» DATA:
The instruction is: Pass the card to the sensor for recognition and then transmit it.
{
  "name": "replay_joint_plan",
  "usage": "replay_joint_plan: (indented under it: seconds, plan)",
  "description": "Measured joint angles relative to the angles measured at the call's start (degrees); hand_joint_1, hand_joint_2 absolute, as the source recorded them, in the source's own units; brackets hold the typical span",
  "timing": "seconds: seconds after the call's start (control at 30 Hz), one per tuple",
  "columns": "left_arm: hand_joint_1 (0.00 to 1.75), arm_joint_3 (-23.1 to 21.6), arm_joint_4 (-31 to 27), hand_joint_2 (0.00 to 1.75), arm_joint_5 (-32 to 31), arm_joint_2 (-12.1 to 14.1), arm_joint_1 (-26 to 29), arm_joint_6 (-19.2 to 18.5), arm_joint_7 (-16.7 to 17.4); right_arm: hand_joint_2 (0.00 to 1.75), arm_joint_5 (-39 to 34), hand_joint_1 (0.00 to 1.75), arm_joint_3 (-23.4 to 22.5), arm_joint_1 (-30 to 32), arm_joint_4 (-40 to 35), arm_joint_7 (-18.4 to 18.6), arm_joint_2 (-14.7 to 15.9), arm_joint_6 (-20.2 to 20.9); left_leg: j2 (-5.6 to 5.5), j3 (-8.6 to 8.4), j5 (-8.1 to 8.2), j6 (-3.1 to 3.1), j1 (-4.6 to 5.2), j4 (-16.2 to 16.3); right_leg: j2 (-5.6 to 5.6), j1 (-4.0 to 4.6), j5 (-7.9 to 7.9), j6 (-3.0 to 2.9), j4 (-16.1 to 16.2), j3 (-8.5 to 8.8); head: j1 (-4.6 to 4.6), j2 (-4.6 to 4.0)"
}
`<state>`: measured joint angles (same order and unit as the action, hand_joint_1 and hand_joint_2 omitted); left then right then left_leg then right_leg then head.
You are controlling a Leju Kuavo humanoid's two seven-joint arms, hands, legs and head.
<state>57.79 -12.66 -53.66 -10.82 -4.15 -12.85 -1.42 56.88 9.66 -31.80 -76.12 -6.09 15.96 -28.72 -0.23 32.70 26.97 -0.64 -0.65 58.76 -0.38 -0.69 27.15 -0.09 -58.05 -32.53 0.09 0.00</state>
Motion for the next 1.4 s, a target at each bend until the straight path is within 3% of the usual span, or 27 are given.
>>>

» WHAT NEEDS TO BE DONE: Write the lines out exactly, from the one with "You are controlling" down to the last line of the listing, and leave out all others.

» ANSWER TO THE PROBLEM:
You are controlling a Leju Kuavo humanoid's two seven-joint arms, hands, legs and head.
<state>57.79 -12.66 -53.66 -10.82 -4.15 -12.85 -1.42 56.88 9.66 -31.80 -76.12 -6.09 15.96 -28.72 -0.23 32.70 26.97 -0.64 -0.65 58.76 -0.38 -0.69 27.15 -0.09 -58.05 -32.53 0.09 0.00</state>
Motion for the next 1.4 s, a target at each bend until the straight path is within 3% of the usual span, or 27 are given.
>>>

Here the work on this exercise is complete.